By Shawn Perich
Some things stick with you. When I was a kid – grade school age — I remember seeing a pile of four or five dead dogs at a wayside overlook along Highway 23 south of Duluth. They’d been unceremoniously dumped there by state game wardens, who shot them for chasing deer in Jay Cooke State Park. The dogs were able to run on the frozen March snow and catch deer, whose sharp hooves broke through the crust.
As I recall, we’d heard about dogs chasing deer near the park on the news. Jay Cooke was one of my father’s favorite places, so we’d taken a Sunday drive through the park and happened upon the dead dogs. A couple of the dogs looked like German shepherds or huskies. The others were medium-sized dogs that looked like family pets.
I hadn’t thought about those dogs until talking recently with Gerald Hanson, who hunts Minnesota coyotes with an American foxhound and is a member of the Minnesota Trailhound Assoication. He is concerned about a long-standing law in the Minnesota and Trapping Regulations booklet, which reads: “No persons may allow their dog to chase or kill big game.
Between January 1 and July 14, a dog that is observed wounding, killing,
or pursuing in a way that endangers big game may be killed by any person.
A peace officer or conservation officer may kill a dog that endangers big
game at any time of the year. The officer or person is not liable for damages
for killing the dog.”
Hanson wants to close this public “dog season” and leave the lethal control of dogs to law enforcement officers. Hound hunters are often out of sight of their dogs as they legitimately trail coyotes, foxes, raccoons or bobcats. He worries that hunting hounds are vulnerable to being shot by someone who may assume they are chasing deer.
“A member of the public doesn’t even have to report they shot a dog,” Hanson says. “The dog owner may never know what happened.”
The “dog season” has been on the books for decades. Hanson points out that during this time, big changes have occurred in Minnesota’s predator population. When the law was passed, the state had lots of red fox and a few wolves. Now coyotes and wolves dominate the landscape. Whitetails are familiar with these canine predators. And, in wolf country, fewer people allow their dogs to roam free because they are likely to be killed by wolves.
Hanson can’t provide statisitics about if or how often dogs are getting shot by members of the public. However, Minnesota DNR Enforcement Division director Ken Soring does have some numbers about how often conservation officers file reports regarding dogs chasing deer. He says complaints about dogs chasing deer most often happen at this time of year. Usually, the officer can determine where the dogs are coming from and then contact the owner, perhaps issuing a ticket. Soring provided me with the following data:
Documented contacts for dogs chasing big-game:
Warning Civil Citation
2013 1 4
2012 8 1
2011 8 15
As far as conservation officers shooting dogs, Soring says, “It is extremely rare for an officer to shoot a dog.” He can recall a northeastern Minnesota case from the early 2000s that received media attention after a conservation officer killed two dogs.
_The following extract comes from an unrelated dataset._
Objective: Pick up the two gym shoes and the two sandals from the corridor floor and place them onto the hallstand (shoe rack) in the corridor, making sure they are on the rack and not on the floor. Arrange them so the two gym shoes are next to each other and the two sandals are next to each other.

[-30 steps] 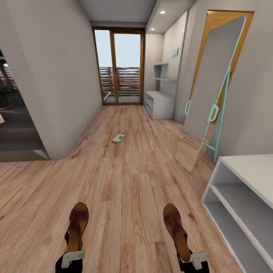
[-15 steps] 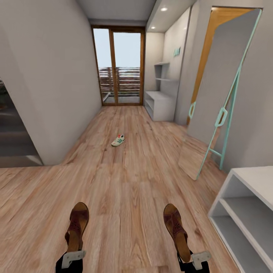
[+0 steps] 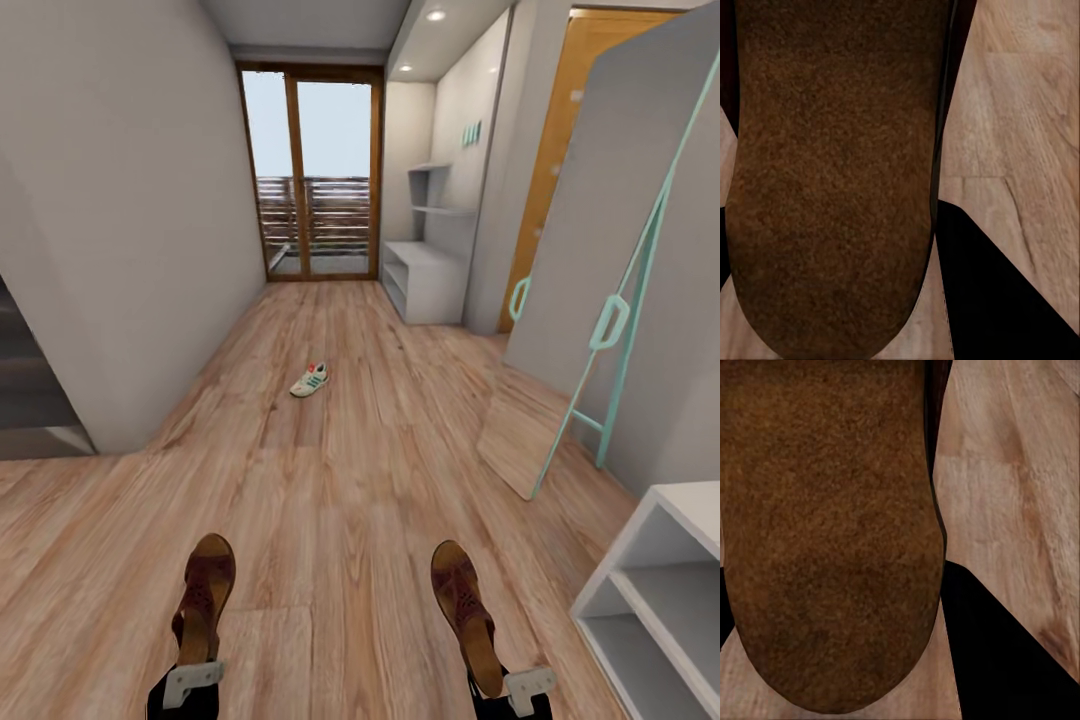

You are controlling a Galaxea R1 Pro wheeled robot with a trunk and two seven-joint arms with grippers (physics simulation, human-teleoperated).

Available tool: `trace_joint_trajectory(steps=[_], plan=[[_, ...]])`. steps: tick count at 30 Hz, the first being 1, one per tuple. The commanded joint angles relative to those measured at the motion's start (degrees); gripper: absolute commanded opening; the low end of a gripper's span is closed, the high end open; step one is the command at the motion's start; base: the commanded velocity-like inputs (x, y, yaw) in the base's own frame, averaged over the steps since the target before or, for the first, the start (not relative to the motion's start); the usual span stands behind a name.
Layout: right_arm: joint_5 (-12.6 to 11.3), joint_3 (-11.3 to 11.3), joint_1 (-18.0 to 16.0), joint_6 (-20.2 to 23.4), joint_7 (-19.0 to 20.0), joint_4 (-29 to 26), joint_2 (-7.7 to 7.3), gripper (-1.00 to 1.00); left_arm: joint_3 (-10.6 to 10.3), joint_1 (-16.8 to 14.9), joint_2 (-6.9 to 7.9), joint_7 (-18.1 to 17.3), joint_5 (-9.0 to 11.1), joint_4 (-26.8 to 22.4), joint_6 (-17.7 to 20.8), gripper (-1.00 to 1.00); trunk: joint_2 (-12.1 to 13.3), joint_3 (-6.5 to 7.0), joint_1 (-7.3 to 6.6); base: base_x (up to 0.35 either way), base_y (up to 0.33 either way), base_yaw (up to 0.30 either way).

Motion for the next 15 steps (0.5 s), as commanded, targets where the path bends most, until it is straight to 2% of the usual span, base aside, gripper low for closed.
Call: trace_joint_trajectory(steps=[1,15], plan=[[-0.16,0.18,-0.03,-0.13,0.07,0.02,-0.02,-1.00,0.10,-0.02,-0.02,-0.31,0.12,0.04,-0.12,-1.00,-0.02,-0.05,0.02,0.335,0.000,0.000],[-0.09,0.18,-0.03,-0.14,0.12,0.09,0.04,-1.00,0.08,0.00,0.01,-0.41,0.16,0.12,-0.12,-1.00,-0.02,-0.05,0.02,0.335,0.001,0.000]])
Although it is unlawful for a member of the public to shoot a dog for chasing deer between July 14 and January 1, dogs are occasionaly killed by deer hunters. Last November, a black Lab named Daisy belonging to Tim Yotter of Day (near Olgilvie) and her pup, named Maggie, belonging to one of his friends, were shot by a deer hunter after they wandered off a property he rents for farming. Yotter and his friend confronted the hunting party in order to get the bodies of their dogs returned to them. He was so upset with the incident that he reported it to the county sheriff. The hunter was charged with animal cruelty. The case is still pending.
“It’s frustrating,” Yotter says of his experience. “I get it that dogs aren’t people, but they have a personality and are good to have around, especially when you live alone like I do.”
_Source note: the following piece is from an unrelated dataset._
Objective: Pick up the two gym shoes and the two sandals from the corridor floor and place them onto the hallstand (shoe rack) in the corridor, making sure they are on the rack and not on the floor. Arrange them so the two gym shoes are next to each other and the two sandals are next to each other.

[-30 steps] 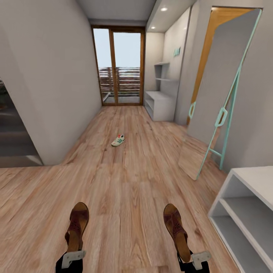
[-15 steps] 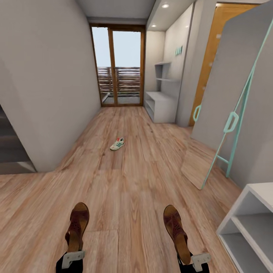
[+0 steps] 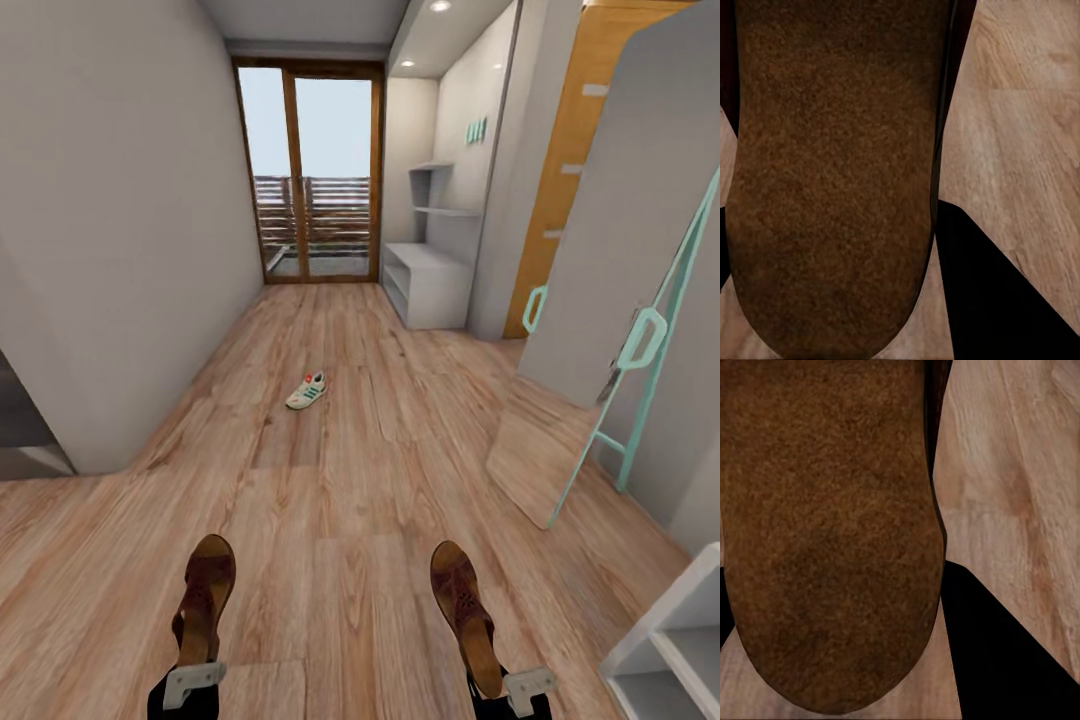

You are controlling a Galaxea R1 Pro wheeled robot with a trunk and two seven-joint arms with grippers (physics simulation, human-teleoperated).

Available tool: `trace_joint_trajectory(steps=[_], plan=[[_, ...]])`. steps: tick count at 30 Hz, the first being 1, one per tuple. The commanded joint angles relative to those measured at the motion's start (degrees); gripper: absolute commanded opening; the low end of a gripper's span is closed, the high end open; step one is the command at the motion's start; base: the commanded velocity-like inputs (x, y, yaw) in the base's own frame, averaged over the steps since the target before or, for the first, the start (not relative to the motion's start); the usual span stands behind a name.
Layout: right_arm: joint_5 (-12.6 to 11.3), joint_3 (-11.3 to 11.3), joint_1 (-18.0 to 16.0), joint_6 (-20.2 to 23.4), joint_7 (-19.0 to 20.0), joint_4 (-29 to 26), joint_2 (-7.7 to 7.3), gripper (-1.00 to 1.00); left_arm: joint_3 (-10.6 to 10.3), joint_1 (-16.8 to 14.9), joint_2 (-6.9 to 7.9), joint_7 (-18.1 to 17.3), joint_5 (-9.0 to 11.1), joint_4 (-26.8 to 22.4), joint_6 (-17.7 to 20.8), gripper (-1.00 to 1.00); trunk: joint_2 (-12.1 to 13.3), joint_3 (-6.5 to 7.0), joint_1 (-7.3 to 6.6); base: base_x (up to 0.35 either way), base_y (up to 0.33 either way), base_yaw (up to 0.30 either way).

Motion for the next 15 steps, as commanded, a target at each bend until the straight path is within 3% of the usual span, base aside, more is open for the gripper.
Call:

Like Hanson, Yotter believes the state-sanctioned “dog season” gives hunters and others who might be inclined to shoot a dog a reason do so, regardless of the time of year or if the dog is actually chasing deer. He, too, would like to see the rule change.
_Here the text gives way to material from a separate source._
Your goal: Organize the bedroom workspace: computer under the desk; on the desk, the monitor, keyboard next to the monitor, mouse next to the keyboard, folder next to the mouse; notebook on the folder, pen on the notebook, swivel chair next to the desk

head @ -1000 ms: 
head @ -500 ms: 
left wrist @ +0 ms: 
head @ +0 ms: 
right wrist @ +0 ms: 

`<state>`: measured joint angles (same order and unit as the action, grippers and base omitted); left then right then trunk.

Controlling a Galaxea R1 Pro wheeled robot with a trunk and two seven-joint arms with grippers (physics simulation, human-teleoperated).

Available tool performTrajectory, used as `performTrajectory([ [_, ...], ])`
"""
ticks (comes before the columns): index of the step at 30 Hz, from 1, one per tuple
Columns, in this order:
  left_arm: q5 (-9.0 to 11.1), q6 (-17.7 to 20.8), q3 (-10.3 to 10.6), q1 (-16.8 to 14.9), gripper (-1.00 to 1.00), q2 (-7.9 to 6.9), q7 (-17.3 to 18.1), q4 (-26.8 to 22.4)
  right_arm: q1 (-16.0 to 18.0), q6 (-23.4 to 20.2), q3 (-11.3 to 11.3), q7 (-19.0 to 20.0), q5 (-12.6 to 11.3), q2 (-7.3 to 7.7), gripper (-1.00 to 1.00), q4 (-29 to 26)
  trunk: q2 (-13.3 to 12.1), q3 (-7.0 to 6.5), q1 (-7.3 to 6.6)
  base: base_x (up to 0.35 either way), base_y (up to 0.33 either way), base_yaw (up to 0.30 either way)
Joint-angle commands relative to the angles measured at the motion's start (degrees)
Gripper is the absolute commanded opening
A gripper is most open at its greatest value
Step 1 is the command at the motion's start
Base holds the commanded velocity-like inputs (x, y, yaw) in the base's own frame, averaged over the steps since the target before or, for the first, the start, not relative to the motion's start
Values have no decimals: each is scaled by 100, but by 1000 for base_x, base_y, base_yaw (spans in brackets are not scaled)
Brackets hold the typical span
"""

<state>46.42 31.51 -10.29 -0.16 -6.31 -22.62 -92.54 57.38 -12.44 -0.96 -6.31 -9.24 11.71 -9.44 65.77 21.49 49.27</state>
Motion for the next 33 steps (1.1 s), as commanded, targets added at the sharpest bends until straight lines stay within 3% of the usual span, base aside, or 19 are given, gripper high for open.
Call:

Since the law is a state statute, it is up to the Minnesota Lesgislature to make the change. Hanson asked his state representative, Jerry Newton, DFL-Coon Rapids, to introduce legislation to do so. Rep. Newton replied via email that he is carrying the measure, but “The chair of the environment committee will not hear the bill.”
One group opposing the change is the Minnesota Deer Hunters Association. In an email, exectuve director Mark John explained why. “MDHA is opposed to changing the current law,” he wrote. “To change current law provides virtually no chance for a deer-chasing dog to be stopped as it only allows law enforcement officers to shoot a dog that is chasing. During late winter, when dogs can run on top of the snow crust and deer plunge through, many people forget what affect that chase can have on pregnant does or winter stressed deer that manage to get away.”
No doubt Johnson represents a viewpoint shared by many of his deer-hunting members. But Hanson presents a valid challenge to that point of view. In the decades since the law was enacted, the role of dogs within our society has changed as people have come to treat them as companions. Today’s hunters invest hundreds, even thousand of dollards in their dogs. Even a mongrel may be a valued family pet.
Conservation officers appear capable of dealing with deer-chasing dogs using nonlethal means by finding the offending animal’s owner and issuing a citation if necessary. In contrast, allowing the general public to shoot dogs seems like an outmoded form of vigilantism. Perhaps it is time to close Minnesota’s “dog season.”